• Your instructions
Copy the lines below verbatim, beginning with the line that includes "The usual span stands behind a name" and continuing to the end; leave out everything before it.

• Supplied information

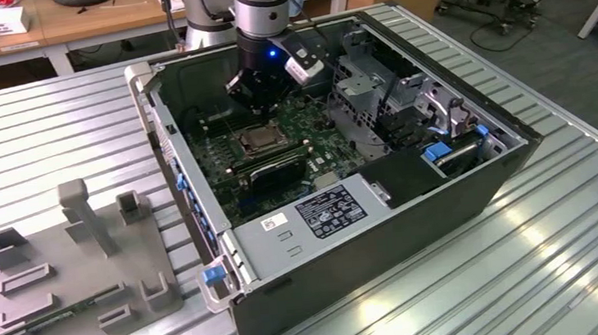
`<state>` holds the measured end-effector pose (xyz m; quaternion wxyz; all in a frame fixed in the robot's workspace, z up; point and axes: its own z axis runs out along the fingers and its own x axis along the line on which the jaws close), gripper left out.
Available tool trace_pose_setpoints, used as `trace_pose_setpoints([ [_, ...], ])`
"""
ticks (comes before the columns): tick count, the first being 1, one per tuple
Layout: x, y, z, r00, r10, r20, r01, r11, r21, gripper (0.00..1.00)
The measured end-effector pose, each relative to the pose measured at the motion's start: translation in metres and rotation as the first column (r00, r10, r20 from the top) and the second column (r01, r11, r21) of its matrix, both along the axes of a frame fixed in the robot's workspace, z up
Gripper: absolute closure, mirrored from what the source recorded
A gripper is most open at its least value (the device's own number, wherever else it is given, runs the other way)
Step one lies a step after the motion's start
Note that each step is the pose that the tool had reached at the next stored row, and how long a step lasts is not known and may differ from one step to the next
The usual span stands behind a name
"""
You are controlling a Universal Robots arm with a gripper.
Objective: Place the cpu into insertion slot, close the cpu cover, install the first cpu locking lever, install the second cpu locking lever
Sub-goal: 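Close the cpu cover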
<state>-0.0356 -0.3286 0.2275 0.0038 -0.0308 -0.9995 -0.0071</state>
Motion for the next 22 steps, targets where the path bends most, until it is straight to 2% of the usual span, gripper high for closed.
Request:
trace_pose_setpoints([
  [8, -0.0001, 0.0000, 0.0006, 1.0000, 0.000, 0.0005, 0.000, 1.0000, -0.0002, 0.90],
  [13, -0.0007, 0.0000, 0.0023, 1.0000, 0.000, 0.0040, 0.000, 1.0000, 0.0000, 0.90],
  [14, -0.0014, -0.0001, 0.0023, 1.0000, 0.000, 0.0074, 0.000, 1.0000, 0.0000, 0.90],
  [15, -0.0022, -0.0001, 0.0023, 0.9999, 0.001, 0.0145, -0.001, 1.0000, 0.0000, 0.90],
  [19, -0.0063, -0.0001, 0.0024, 0.9986, 0.003, 0.0535, -0.003, 1.0000, -0.0002, 0.90],
  [20, -0.0081, -0.0001, 0.0024, 0.9982, 0.003, 0.0597, -0.003, 1.0000, -0.0002, 0.90],
  [22, -0.0122, -0.0001, 0.0022, 0.9978, 0.003, 0.0664, -0.003, 1.0000, -0.0001, 0.90],
])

• Exercise result
The usual span stands behind a name
"""
You are controlling a Universal Robots arm with a gripper.
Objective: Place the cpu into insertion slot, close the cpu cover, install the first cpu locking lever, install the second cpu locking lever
Sub-goal: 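Close the cpu cover
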<state>-0.0356 -0.3286 0.2275 0.0038 -0.0308 -0.9995 -0.0071</state>
Motion for the next 22 steps, targets where the path bends most, until it is straight to 2% of the usual span, gripper high for closed.
Request:
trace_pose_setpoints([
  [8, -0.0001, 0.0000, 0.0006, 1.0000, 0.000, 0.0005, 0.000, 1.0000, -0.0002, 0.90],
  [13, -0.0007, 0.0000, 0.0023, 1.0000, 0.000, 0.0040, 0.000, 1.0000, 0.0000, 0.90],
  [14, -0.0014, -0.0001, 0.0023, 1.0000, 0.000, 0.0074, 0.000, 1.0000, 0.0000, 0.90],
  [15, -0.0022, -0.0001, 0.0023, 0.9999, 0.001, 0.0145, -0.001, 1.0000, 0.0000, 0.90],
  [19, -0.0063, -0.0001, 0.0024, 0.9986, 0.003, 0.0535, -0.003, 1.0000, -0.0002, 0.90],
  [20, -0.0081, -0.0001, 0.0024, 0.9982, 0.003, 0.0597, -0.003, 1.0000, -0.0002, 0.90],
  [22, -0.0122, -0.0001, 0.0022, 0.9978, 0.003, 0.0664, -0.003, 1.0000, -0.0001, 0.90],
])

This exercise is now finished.